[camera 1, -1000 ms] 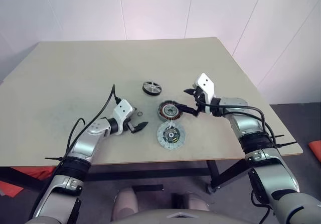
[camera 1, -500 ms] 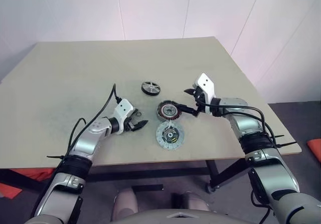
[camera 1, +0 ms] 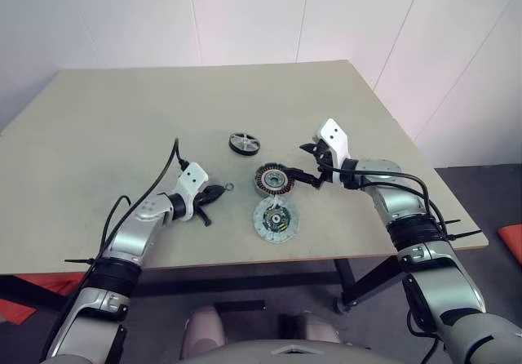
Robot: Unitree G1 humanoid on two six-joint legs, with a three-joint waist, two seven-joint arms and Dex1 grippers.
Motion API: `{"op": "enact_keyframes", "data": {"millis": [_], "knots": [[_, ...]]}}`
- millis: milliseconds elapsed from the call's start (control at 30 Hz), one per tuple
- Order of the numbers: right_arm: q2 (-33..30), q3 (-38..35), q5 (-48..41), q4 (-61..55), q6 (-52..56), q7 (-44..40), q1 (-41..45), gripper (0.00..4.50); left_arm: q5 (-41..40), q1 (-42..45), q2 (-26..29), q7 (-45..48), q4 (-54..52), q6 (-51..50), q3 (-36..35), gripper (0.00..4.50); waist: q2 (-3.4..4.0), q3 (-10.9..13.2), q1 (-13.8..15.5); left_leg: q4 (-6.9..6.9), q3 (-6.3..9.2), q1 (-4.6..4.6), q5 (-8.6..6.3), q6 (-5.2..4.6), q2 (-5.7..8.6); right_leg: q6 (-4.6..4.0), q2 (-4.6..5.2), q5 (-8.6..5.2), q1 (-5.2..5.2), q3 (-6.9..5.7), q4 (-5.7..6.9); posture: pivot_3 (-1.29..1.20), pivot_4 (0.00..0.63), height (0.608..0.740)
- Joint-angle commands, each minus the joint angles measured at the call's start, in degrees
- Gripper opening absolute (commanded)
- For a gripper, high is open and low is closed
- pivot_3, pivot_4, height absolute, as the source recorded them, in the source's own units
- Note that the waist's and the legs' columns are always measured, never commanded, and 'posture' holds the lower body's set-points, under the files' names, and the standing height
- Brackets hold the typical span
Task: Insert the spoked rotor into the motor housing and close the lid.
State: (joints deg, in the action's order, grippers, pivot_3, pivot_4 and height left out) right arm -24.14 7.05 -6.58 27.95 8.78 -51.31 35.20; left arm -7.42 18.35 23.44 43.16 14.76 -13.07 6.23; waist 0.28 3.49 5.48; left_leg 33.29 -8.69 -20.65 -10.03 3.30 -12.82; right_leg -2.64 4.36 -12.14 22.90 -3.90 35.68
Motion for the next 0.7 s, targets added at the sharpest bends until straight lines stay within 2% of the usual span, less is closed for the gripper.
{"op": "enact_keyframes", "data": {"millis": [33, 133, 233, 333, 467, 567, 700], "knots": [[0.08, -0.95, -0.27, -1.96, -0.46, 0.45, 1.19, 4.50, -3.91, 1.31, -1.08, 0.00, -2.39, -2.31, -3.11, 0.38, 0.00, 0.00, 0.05, 0.00, 0.00, -0.02, 0.00, 0.00, 0.00, 0.00, 0.00, 0.00, 0.00, 0.00, -0.01, 0.00, 0.000, 0.740], [0.22, -0.88, -0.28, -2.03, -0.48, 0.65, 1.09, 4.50, -8.75, 2.14, -2.41, 1.08, -4.71, -5.76, -5.78, 0.38, 0.00, 0.00, 0.10, 0.00, 0.00, -0.05, 0.00, -0.01, 0.01, 0.00, 0.01, 0.00, 0.00, 0.00, -0.04, 0.00, 0.000, 0.740], [0.71, -0.70, -0.21, -2.04, -0.63, 1.01, 0.94, 4.50, -19.26, 5.20, -3.16, 1.71, -7.08, -11.21, -13.66, 0.38, -0.02, 0.02, 0.15, 0.00, 0.00, -0.15, 0.00, -0.01, 0.00, -0.01, 0.00, 0.00, 0.08, -0.01, -0.04, 0.00, 0.000, 0.740], [1.13, -0.57, -0.11, -2.02, -0.74, 1.22, 0.89, 4.50, -22.79, 6.96, -1.86, 1.36, -7.76, -14.25, -16.92, 0.38, -0.02, 0.01, 0.08, 0.00, 0.00, -0.15, 0.00, 0.00, 0.00, -0.02, 0.00, 0.01, 0.10, -0.01, -0.02, 0.00, 0.000, 0.740], [1.75, -0.35, -0.12, -2.04, -0.88, 1.22, 0.92, 4.50, -20.82, 6.82, 1.14, 1.80, -7.74, -14.69, -15.80, 0.38, -0.01, 0.01, 0.02, -0.01, -0.01, -0.13, -0.01, -0.02, 0.02, -0.01, 0.00, 0.01, 0.09, 0.00, -0.05, 0.00, 0.000, 0.740], [2.08, -0.30, -0.06, -1.97, -0.97, 1.20, 0.97, 4.50, -16.40, 4.74, 2.82, 3.41, -8.97, -12.18, -10.58, 0.38, -0.01, 0.01, 0.03, -0.02, 0.00, -0.17, -0.02, -0.03, 0.01, -0.01, 0.00, 0.00, 0.10, 0.00, -0.10, 0.00, 0.000, 0.740], [2.25, -0.26, 0.04, -1.72, -1.16, 1.07, 1.06, 4.50, -11.86, 3.24, 2.41, 6.24, -8.57, -6.03, -4.87, 0.38, -0.02, 0.01, 0.23, -0.02, 0.02, -0.24, -0.02, -0.04, 0.00, -0.01, 0.00, 0.00, 0.10, -0.03, -0.12, 0.00, 0.000, 0.740]]}}
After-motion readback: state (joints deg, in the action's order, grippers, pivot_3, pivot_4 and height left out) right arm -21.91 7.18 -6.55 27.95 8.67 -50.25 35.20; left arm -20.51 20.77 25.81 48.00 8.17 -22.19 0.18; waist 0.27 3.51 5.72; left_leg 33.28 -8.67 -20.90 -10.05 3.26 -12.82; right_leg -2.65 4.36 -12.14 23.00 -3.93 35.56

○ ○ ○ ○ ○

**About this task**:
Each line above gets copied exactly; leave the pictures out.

**Output of the exercise**:
[camera 1, -1000 ms] 
[camera 1, -500 ms] 
[camera 1, +0 ms] 
Robot: Unitree G1 humanoid on two six-joint legs, with a three-joint waist, two seven-joint arms and Dex1 grippers.
Motion API: `{"op": "enact_keyframes", "data": {"millis": [_], "knots": [[_, ...]]}}`
- millis: milliseconds elapsed from the call's start (control at 30 Hz), one per tuple
- Order of the numbers: right_arm: q2 (-33..30), q3 (-38..35), q5 (-48..41), q4 (-61..55), q6 (-52..56), q7 (-44..40), q1 (-41..45), gripper (0.00..4.50); left_arm: q5 (-41..40), q1 (-42..45), q2 (-26..29), q7 (-45..48), q4 (-54..52), q6 (-51..50), q3 (-36..35), gripper (0.00..4.50); waist: q2 (-3.4..4.0), q3 (-10.9..13.2), q1 (-13.8..15.5); left_leg: q4 (-6.9..6.9), q3 (-6.3..9.2), q1 (-4.6..4.6), q5 (-8.6..6.3), q6 (-5.2..4.6), q2 (-5.7..8.6); right_leg: q6 (-4.6..4.0), q2 (-4.6..5.2), q5 (-8.6..5.2), q1 (-5.2..5.2), q3 (-6.9..5.7), q4 (-5.7..6.9); posture: pivot_3 (-1.29..1.20), pivot_4 (0.00..0.63), height (0.608..0.740)
- Joint-angle commands, each minus the joint angles measured at the call's start, in degrees
- Gripper opening absolute (commanded)
- For a gripper, high is open and low is closed
- pivot_3, pivot_4, height absolute, as the source recorded them, in the source's own units
- Note that the waist's and the legs' columns are always measured, never commanded, and 'posture' holds the lower body's set-points, under the files' names, and the standing height
- Brackets hold the typical span
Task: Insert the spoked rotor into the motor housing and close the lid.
State: (joints deg, in the action's order, grippers, pivot_3, pivot_4 and height left out) right arm -24.14 7.05 -6.58 27.95 8.78 -51.31 35.20; left arm -7.42 18.35 23.44 43.16 14.76 -13.07 6.23; waist 0.28 3.49 5.48; left_leg 33.29 -8.69 -20.65 -10.03 3.30 -12.82; right_leg -2.64 4.36 -12.14 22.90 -3.90 35.68
Motion for the next 0.7 s, targets added at the sharpest bends until straight lines stay within 2% of the usual span, less is closed for the gripper.
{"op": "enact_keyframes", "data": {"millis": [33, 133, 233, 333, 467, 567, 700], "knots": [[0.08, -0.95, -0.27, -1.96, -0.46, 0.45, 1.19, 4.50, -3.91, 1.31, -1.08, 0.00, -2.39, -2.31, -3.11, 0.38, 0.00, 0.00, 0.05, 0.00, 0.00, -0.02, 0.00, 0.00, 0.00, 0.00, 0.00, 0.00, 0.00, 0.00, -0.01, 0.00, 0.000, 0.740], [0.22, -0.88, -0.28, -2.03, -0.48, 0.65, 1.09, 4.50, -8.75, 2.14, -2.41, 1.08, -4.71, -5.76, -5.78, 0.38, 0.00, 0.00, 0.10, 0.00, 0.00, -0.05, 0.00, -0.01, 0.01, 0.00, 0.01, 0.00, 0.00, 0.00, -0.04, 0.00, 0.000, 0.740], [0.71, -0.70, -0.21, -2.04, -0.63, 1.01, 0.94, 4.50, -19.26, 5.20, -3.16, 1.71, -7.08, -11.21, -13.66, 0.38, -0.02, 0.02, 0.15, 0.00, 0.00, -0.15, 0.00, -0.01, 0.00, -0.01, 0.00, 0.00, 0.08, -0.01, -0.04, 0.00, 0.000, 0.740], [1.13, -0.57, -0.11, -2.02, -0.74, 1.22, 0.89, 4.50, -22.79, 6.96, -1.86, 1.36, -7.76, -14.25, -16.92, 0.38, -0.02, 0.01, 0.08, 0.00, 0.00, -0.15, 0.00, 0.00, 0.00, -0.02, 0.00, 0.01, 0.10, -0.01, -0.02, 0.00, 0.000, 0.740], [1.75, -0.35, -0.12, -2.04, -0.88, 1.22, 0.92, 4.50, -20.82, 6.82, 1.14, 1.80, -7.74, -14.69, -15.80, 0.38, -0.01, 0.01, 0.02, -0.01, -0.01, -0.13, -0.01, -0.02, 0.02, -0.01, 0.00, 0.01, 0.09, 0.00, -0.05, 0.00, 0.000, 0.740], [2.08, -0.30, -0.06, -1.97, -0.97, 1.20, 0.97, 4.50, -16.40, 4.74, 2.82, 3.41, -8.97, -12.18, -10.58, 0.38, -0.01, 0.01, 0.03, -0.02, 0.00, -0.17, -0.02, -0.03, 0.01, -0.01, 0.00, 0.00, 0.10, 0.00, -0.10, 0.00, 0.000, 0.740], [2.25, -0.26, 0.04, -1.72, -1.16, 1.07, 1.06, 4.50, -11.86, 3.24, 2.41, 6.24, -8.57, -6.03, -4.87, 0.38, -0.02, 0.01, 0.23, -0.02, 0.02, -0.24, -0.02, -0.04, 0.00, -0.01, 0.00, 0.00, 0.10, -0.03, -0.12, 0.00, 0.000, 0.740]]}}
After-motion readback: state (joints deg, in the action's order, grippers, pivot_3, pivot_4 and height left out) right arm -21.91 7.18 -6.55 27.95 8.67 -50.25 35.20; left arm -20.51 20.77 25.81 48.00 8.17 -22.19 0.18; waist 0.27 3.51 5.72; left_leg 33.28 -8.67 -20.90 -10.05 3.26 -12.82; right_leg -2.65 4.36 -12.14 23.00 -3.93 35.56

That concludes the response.